En el complejo ecosistema de la comunicación política, las crisis no siempre son culpa de quien las comunica, pero sí son su responsabilidad. El reciente mensaje del presidente Luis Abinader al pueblo dominicano, motivado por el conflicto en Irán y su impacto en los precios del petróleo, es un caso de estudio ideal para entender la Teoría Situacional de Comunicación de Crisis (STC) de Timothy Coombs.
1. El diagnóstico: una crisis de “tipo víctima”
Según Coombs, el primer paso de un estratega es determinar cuánta responsabilidad atribuye el público a la organización (en este caso, al Gobierno). El discurso establece que la República Dominicana es una “economía muy abierta e integrada al mundo” y que el origen del problema está a miles de kilómetros: en el Estrecho de Ormuz.
Al detallar que por allí transita el 20% del petróleo mundial, el Gobierno utiliza una estrategia de encuadre (framing) para posicionarse como una “víctima” de las circunstancias globales. Esto reduce la atribución de responsabilidad interna y protege la reputación de la administración frente a aumentos inevitables.
2. Información de instrucción y adaptación
Una comunicación de crisis efectiva debe indicar qué hacer y cómo gestionar la situación emocional. El mensaje cumple con ambos requisitos de la STC:
- Instrucción (qué hacer): Se plantea una “responsabilidad compartida”, sugiriendo el trabajo remoto para empresas y la optimización del consumo de combustible por parte de los ciudadanos.

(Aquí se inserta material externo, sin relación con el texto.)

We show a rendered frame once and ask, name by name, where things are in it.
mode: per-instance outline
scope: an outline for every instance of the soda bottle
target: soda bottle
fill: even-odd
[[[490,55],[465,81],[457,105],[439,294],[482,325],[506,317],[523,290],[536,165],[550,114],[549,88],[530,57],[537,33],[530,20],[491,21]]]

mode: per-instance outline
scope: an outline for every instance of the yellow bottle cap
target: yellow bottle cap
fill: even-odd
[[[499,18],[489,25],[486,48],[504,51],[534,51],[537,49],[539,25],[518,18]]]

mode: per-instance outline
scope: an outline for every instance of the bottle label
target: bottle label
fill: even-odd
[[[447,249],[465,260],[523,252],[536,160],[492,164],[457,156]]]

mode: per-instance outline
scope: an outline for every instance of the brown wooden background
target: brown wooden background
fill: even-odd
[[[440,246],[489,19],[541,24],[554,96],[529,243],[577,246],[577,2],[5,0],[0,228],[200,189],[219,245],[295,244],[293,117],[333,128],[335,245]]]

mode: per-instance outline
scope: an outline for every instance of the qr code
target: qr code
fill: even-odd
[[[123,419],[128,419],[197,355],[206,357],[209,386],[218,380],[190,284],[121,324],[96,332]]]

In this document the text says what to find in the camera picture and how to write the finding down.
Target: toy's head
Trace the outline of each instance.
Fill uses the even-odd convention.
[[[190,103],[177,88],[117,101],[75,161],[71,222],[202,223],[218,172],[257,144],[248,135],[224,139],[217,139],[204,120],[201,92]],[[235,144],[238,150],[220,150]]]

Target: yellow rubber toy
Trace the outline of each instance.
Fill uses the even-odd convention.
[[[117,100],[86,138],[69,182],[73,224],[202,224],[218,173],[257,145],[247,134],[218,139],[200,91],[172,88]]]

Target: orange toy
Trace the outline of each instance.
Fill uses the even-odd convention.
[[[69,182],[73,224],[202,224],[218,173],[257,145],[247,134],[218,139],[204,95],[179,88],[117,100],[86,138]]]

- Adaptación (manejo psicológico): El presidente adopta un tono de franqueza y serenidad. Al reconocer que “será necesario asumir ciertos sacrificios”, reduce la incertidumbre, principal detonante del desorden social.
3. La estrategia de refuerzo (bolstering)
Coombs plantea que, en momentos de tensión, es clave recordar fortalezas previas para generar confianza. El discurso dedica una parte relevante a resaltar activos del país:
- Reservas internacionales superiores a los 16,000 millones de dólares.
- Diversificación energética, incluyendo el control de precios en Punta Catalina y contratos de gas asegurados.
- Experiencias previas de gestión, como la pandemia y la crisis logística global.
4. La promesa de protección como ancla
El peso estratégico del mensaje recae en las acciones concretas. Para evitar que una crisis de “víctima” evolucione hacia una crisis de “gestión”, el Gobierno anuncia medidas proactivas:
Eficiencia fiscal: Identificación de 10,000 millones de pesos reasignados sin aumentar el gasto total.
Subsidios estratégicos: 1,000 millones de pesos destinados a fertilizantes y mantenimiento del precio del GLP para hogares vulnerables.